[MERGE] Add simple Storage object

Mon Feb 11 05:08:11 GMT 2008

-----BEGIN PGP SIGNED MESSAGE-----
Hash: SHA1

Robert Collins wrote:
> One interesting question is whether we want to get an all-in-one
> facility, or keep the separation between revision, inventory, files,
> signatures. Keeping that separation obviously implies a 4 round trip
> minimum for many operations, but OTOH they go have quite different index
> and storage needs.

I think it's also worth pointing out that differences in storage and
index needs don't necessarily mean we need to expose multiple objects in
order to support this.

For example, in our knit repositories, only file texts are annotated.
Inventories and file texts have delta compression, while revisions and
signatures do not.  Yet I was proposing that Storage unify these into an
all-in-one facility, without changing those characteristics.

I think it makes a lot of sense for an all-in-one storage object to
decide the optimum way of storing items, according to their namespace.

> I think the current stores _force_ a separation between all the things
> we serialise and make it trickier to add new things; the separation of
> concerns we have there is also flawed at the moment - we conflate
> physical storage with serialisation with model.

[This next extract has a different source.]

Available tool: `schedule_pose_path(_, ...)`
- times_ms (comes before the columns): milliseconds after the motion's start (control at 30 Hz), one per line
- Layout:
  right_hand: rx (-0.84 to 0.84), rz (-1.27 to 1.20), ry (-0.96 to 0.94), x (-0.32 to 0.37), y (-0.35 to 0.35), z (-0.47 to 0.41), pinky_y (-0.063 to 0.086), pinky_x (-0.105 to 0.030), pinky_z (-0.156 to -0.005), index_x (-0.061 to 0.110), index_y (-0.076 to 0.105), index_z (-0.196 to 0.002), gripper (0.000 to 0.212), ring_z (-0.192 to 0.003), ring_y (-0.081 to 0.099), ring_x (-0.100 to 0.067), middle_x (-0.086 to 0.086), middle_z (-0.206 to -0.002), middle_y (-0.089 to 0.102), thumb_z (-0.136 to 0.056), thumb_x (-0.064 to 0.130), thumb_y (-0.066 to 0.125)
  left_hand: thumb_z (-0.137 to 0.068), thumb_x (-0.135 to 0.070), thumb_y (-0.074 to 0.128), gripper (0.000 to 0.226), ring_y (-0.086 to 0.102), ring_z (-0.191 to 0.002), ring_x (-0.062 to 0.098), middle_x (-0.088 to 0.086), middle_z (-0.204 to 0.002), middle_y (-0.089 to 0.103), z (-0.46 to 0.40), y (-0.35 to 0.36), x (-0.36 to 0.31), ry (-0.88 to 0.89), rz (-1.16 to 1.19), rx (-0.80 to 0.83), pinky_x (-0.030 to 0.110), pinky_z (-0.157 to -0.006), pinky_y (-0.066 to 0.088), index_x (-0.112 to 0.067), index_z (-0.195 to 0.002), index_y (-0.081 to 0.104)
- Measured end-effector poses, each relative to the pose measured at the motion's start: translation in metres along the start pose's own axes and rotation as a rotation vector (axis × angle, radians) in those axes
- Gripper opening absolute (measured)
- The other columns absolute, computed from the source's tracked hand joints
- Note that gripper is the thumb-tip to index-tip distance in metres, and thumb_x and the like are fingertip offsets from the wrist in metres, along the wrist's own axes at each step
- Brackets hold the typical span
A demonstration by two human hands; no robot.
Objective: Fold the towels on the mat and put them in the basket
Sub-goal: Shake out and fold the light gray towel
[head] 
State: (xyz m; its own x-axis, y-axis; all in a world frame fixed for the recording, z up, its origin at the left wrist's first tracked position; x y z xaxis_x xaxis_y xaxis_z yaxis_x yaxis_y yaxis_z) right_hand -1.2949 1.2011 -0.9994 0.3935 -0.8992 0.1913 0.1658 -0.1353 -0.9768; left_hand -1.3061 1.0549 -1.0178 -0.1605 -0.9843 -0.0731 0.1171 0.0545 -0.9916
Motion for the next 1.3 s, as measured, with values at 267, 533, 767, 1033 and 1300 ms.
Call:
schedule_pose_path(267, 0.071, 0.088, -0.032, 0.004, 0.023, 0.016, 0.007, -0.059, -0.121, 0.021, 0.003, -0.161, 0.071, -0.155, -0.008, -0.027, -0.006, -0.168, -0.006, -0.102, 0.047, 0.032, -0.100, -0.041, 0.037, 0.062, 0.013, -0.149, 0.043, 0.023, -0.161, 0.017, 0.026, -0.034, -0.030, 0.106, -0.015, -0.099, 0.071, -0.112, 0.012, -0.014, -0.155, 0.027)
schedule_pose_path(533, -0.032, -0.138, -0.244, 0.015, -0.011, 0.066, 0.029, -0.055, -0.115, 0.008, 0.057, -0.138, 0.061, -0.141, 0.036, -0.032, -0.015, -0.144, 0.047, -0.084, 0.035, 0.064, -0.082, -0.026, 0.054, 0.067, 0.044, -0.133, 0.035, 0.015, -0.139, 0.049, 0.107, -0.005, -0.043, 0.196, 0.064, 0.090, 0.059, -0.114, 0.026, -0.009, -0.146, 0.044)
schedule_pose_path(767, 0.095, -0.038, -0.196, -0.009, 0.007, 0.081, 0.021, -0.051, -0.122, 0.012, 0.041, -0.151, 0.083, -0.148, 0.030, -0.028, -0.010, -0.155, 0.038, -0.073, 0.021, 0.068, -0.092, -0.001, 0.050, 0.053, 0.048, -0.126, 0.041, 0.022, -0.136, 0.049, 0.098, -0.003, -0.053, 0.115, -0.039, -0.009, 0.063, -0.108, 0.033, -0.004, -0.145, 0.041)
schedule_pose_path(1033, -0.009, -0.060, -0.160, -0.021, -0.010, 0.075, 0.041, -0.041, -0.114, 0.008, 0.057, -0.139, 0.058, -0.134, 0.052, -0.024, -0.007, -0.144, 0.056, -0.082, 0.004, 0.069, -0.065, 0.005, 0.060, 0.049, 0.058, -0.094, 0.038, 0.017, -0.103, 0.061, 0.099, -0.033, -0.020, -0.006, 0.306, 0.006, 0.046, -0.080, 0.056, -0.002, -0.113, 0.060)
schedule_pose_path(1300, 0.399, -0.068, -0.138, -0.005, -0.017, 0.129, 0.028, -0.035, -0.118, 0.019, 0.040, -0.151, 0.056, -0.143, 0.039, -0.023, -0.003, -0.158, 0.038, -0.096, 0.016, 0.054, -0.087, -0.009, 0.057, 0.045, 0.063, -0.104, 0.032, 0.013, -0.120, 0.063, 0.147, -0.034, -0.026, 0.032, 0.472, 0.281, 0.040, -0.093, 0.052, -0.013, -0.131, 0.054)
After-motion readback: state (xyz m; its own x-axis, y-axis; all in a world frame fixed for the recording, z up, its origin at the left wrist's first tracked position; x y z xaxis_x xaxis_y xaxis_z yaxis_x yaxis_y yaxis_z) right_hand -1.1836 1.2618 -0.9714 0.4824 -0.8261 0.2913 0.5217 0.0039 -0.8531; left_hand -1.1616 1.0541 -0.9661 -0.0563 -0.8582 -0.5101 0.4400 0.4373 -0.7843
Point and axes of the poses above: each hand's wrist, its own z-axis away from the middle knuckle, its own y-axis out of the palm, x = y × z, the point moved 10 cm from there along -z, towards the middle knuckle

I agree completely.  My model for Storage was that the Storage object
would handle the physical storage, the Builder object would handle the
raw-component <-> fulltext conversion, and Repository would handle
fulltext <-> object conversion.

> Without trying to predict what the best outcome will be, I think what we
> need to do is to alter the current internal layering, so that Pack
> repositories have the least possible friction, and put in thunk layers
> in place for all the other repositories.

Full ACK.

> I propose an interface UnifiedByteStore. This is responsible for:
> storing, indexing and retrieving byte sequences with names that are a
> key tuple like ('text', fileid, revisionid), or ('revision', revisionid)
> or ('signature', revisionid) or ('inventory', revisionid).
> This /is/ RepositoryPackCollection on the Pack repository format, with
> perhaps a couple of tweaks.

This is certainly the core of Storage as I conceive it.  But I have to
say that, for conversion purposes, the ('text', ('file-id',
'revisionid')) form works better.  It means you don't have to pay
attention to whether or not there was supposed to be a file-id after
splitting the name up.

> add_bytes(key, value) -> hash
> get_bytes(keys) -> iterator of byte_sequences
> add_stream(key, object_with_read_close_methods)
> get_streams(keys) -> iterator of objects_with_read_close_methods

In many cases, objects with read and close methods are unneeded
overhead; for example, the Pack API does not provide such objects.

> ---
> in particular I expect the versionedfile.add_lines keyword parameters
> will be desirable for performance, but there is a good chance we can
> avoid pushing them down this far. Time will tell.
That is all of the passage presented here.